Während der Frage-und-Antwort-Runde am Ende des Vortrags fragte Townes mich nach Dr. Novaks Tod; die Geschichte einschließlich der wilden Spekulationen über »das Polonium«, das ihn angeblich getötet hatte, war schließlich durch alle Medien gegangen. »Ich kann eigentlich nicht über den Fall sprechen«, sagte ich, »denn es handelt sich um eine laufende Ermittlung. Ich kann Ihnen nur sagen, dass ich im Augenblick sehr viel Strom für Glühbirnen spare, denn ich glühe jetzt im Dunkeln.« Der Witz provozierte einige Aufstöhner, aber auch ein paar Lacher.
Als ich danach meinen Diaprojektor zusammenpackte, trat ein älterer Mann an mich heran, der ziemlich weit vorne gesessen hatte. »Ich habe während des Kriegs in Oak Ridge gearbeitet«, sagte er. Ich war überrascht, er hatte zwar schon ein paar Jährchen auf dem Buckel, wirkte aber immer noch stark und vital.
»Gab es damals kein Gesetz gegen Kinderarbeit? Sie sehen mir nicht aus, als wären Sie alt genug gewesen, um während des Kriegs in Oak Ridge zu arbeiten.«
Er ignorierte die durchsichtige Schmeichelei. »Ich war für die Sicherheit verantwortlich«, sagte er, und ich fuhr hoch. Schon komisch: Man sieht einen Neunzigjährigen bei einem Mittagessen des Rotary Clubs und neigt dazu, ihn nur als alten Kauz zu betrachten, der sich den ganzen Tag langweilt. Man denkt bei seinem Anblick nicht: Ich wette, dieser Mann hat mal geholfen, im weltgrößten Militärprojekt Atomgeheimnisse zu schützen. Das sagte ich natürlich nicht, ich sagte nur: »Das war eine gewaltige Aufgabe. Muss hart gewesen sein.«
Er schüttelte den Kopf. »War sicher um einiges besser, als auf irgendeiner japsenverseuchten Insel im Pazifik zu krepieren«, sagte er. »Ich wusste, dass ich das Ende des Krieges erleben würde. Und wir haben an etwas gearbeitet, was dazu beitragen sollte, den Krieg zu beenden, also war ich wahrscheinlich an einem der am besten geschützten Orte der Welt. Ich hab mich damals als Glückspilz betrachtet.« Ich nickte.

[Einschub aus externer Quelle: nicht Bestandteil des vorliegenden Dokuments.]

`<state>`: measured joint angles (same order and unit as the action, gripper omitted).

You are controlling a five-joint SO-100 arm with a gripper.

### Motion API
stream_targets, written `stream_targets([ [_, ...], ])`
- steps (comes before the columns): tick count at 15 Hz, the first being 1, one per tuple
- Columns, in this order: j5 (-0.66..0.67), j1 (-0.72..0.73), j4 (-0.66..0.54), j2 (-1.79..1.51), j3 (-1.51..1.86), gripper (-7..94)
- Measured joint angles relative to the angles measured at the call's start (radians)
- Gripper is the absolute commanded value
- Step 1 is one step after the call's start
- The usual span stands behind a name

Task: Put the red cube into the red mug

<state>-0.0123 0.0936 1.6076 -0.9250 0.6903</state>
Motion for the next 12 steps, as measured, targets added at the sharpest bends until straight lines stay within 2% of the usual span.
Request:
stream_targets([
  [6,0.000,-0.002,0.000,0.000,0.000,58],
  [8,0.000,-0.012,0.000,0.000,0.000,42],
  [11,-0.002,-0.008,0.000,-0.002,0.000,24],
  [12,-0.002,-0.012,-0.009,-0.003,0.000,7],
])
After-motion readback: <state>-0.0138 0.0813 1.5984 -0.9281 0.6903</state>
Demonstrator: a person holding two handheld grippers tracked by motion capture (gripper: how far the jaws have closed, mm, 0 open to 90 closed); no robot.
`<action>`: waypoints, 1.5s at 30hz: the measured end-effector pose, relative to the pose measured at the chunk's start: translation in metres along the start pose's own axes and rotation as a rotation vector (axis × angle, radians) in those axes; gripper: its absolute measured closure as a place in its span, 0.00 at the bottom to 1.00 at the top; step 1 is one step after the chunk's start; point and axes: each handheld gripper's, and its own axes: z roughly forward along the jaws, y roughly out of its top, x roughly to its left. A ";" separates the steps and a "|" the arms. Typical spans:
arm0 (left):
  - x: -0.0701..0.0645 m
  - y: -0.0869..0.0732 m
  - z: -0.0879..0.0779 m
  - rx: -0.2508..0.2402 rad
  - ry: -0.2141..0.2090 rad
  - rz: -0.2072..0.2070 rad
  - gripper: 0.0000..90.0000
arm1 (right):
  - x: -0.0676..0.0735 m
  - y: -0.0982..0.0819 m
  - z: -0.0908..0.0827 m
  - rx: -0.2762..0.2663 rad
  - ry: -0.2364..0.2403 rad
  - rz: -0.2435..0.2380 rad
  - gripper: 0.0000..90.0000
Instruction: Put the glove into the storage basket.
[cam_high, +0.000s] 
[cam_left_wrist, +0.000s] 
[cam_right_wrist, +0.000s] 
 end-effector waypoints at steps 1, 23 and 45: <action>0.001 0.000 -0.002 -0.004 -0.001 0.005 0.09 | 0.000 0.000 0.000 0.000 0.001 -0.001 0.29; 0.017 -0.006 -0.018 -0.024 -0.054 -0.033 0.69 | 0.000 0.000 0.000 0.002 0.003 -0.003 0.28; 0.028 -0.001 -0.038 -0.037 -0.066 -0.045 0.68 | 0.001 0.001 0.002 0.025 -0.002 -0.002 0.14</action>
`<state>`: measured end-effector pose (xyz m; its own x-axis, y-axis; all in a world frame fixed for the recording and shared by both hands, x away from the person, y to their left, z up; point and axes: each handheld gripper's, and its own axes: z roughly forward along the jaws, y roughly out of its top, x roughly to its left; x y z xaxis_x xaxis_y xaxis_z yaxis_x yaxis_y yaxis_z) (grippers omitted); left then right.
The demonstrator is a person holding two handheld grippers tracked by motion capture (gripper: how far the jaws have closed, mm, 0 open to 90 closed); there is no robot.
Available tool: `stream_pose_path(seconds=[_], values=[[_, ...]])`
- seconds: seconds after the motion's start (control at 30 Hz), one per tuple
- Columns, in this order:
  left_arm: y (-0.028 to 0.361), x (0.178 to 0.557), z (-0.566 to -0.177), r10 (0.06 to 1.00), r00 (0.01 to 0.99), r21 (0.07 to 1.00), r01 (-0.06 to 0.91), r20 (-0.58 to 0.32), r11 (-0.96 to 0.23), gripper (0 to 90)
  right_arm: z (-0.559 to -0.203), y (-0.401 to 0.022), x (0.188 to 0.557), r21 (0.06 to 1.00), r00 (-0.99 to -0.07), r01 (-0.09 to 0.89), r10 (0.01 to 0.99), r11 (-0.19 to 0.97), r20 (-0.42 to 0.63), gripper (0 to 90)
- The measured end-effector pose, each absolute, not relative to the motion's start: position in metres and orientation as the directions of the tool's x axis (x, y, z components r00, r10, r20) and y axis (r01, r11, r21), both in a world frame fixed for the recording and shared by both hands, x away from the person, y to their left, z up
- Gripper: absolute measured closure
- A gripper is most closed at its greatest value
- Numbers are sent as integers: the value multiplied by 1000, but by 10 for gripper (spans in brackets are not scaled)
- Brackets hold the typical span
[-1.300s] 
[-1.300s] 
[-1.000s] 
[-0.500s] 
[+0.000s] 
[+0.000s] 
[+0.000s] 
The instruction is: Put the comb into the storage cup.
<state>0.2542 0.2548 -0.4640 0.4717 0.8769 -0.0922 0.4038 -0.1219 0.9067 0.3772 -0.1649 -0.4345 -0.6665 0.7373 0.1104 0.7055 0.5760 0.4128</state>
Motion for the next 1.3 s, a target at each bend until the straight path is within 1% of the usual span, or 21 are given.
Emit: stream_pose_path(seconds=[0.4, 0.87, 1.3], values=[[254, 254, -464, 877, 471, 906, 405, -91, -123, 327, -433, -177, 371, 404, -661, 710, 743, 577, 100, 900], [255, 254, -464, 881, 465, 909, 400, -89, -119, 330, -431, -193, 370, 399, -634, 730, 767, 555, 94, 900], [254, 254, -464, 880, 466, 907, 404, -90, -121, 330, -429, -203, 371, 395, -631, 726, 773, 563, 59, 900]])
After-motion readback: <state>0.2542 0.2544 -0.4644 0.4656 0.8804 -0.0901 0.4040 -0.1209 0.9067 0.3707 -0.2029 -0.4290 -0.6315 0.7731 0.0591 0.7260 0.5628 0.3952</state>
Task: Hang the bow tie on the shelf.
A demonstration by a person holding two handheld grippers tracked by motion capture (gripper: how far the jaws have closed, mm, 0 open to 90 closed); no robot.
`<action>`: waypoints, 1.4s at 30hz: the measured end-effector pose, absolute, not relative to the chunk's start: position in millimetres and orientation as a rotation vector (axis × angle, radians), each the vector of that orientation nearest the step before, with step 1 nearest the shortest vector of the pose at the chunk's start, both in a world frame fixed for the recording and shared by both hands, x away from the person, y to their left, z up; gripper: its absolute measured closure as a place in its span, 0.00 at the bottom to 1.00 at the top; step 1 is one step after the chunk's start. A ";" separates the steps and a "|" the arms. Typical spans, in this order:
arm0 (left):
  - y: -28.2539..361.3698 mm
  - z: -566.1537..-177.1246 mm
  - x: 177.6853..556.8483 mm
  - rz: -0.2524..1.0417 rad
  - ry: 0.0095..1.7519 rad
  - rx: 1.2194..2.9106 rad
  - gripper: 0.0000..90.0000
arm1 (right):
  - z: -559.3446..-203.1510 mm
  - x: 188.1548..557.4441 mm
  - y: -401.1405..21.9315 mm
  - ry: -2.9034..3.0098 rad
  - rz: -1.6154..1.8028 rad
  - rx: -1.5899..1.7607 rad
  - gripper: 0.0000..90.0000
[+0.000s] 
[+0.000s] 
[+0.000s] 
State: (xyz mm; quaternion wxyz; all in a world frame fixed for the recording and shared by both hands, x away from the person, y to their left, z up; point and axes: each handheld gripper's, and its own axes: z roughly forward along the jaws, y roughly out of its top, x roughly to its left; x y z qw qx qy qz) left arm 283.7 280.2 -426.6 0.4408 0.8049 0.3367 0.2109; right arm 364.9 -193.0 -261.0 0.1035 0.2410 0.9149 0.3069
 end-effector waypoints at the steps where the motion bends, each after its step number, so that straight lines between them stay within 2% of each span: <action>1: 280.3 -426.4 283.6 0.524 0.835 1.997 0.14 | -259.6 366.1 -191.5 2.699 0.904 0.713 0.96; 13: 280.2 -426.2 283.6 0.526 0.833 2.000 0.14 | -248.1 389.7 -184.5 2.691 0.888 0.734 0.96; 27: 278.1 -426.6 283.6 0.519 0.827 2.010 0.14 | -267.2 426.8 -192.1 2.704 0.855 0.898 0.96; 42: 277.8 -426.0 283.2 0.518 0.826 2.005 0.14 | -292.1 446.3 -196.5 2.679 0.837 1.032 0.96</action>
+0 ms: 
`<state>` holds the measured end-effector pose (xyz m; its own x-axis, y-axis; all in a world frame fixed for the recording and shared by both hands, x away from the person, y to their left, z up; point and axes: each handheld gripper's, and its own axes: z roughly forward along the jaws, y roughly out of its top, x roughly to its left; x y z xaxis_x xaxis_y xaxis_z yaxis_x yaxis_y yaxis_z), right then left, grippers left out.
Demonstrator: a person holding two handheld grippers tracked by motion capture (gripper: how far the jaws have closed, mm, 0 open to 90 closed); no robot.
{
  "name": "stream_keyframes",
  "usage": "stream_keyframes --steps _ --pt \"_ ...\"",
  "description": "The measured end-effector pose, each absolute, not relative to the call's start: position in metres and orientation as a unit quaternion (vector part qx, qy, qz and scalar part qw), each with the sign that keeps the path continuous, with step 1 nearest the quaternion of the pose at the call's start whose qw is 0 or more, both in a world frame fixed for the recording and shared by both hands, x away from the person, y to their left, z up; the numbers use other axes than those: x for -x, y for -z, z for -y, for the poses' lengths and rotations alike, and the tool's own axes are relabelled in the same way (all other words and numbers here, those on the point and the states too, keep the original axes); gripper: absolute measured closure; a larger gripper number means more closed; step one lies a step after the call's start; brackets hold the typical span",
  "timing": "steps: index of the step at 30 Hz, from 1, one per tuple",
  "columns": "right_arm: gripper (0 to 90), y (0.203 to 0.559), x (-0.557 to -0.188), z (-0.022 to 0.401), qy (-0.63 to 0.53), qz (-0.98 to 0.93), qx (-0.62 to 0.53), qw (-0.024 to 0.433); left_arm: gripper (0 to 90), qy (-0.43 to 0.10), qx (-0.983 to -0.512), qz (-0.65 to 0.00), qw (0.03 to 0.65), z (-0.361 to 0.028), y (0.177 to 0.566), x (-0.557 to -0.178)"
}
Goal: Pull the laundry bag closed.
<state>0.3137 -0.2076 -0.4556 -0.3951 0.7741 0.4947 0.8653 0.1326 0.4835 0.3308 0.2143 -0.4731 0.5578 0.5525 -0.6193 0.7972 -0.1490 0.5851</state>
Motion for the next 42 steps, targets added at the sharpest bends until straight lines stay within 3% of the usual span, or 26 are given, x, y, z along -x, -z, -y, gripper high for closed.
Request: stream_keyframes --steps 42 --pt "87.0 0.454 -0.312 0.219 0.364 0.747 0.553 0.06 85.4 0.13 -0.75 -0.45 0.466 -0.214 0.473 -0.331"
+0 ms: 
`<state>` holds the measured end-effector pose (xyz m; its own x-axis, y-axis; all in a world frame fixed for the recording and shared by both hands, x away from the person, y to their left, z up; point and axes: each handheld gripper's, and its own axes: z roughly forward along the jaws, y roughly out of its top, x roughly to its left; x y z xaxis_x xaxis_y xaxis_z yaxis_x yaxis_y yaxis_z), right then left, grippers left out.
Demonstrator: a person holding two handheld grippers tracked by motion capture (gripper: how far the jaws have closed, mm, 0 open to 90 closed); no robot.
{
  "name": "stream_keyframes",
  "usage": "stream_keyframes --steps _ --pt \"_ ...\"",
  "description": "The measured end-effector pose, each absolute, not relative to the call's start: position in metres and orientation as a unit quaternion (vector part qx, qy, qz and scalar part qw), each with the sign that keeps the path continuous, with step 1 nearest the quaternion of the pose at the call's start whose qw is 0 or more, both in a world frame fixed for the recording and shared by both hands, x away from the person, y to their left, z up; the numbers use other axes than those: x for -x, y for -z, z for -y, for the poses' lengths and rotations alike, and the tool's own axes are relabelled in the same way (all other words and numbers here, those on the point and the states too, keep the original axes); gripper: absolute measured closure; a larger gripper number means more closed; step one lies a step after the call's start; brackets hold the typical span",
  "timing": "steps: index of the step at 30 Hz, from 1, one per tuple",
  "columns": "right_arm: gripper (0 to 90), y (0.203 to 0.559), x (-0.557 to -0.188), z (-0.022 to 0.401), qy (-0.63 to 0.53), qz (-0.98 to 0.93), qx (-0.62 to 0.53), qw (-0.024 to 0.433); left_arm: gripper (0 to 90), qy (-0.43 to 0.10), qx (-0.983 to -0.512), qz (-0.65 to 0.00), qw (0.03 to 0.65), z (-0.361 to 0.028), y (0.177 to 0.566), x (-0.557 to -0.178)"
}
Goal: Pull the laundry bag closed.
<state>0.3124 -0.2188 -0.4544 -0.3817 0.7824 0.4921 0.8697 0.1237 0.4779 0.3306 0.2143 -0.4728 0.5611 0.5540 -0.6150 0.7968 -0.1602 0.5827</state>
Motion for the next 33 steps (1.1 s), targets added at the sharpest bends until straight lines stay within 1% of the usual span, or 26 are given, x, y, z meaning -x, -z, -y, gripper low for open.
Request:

»Wussten Sie, worauf Sie aufgepasst haben?«
Er zuckte die Achseln. »Wir haben nicht darüber gesprochen«, sagte er. »Einer von der Militärpolizei hat geplaudert, und am nächsten Tag war er verschwunden, einfach so.« Er schnipste mit den Fingern. »Sie haben ihn in den Pazifik geschickt. Ihn nach Europa zu schicken haben sie nicht gewagt, denn sie wollten nicht das Risiko eingehen, dass die Deutschen ihn gefangen nehmen und ihm Informationen abpressen. Drei Monate später war der arme Kerl wahrscheinlich tot.« Er zögerte und musterte mich eingehend, als wollte er abschätzen, ob ich vertrauenswürdig sei. »Im Sommer ’45 hatte ich eine ziemlich genaue Vorstellung davon, was sie bauten. Aber ich hab den Mund gehalten, denn ich wollte hierbleiben.«
Wir plauderten noch ein wenig, dann entschuldigte er sich. Townes, die mit mehreren Frauen in Businesskosturnen gesprochen hatte, kam herüber, um mir zu helfen, mein Dia-Rundmagazin ins Auto zu tragen. »Haben Sie den Mann gekannt, mit dem ich mich unterhalten habe?«, fragte ich sie. »Er war während des Krieges für die Sicherheit in Oak Ridge verantwortlich.«
Sie lächelte. »Man kann wohl behaupten, dass ich ihn kenne«, sagte sie. »Das ist Bill Sergeant. Er hat zwölf Jahre lang an der Spitze der weltweiten Kampagne von Rotary International im Kampf gegen Polio gestanden. Im Krutch Park unten in der Stadt ist eine Statue von ihm.«
Auf dem Weg zurück zum Campus machte ich einen Umweg durch die Innenstadt und parkte kurz vor einem Hydranten am Krutch Park. In der südwestlichen Ecke stand tatsächlich eine lebensgroße Bronzestatue von einem glücklichen, bescheidenen alten Kauz mit einem Kind mit kräftigen, gesunden Beinen auf dem Schoß.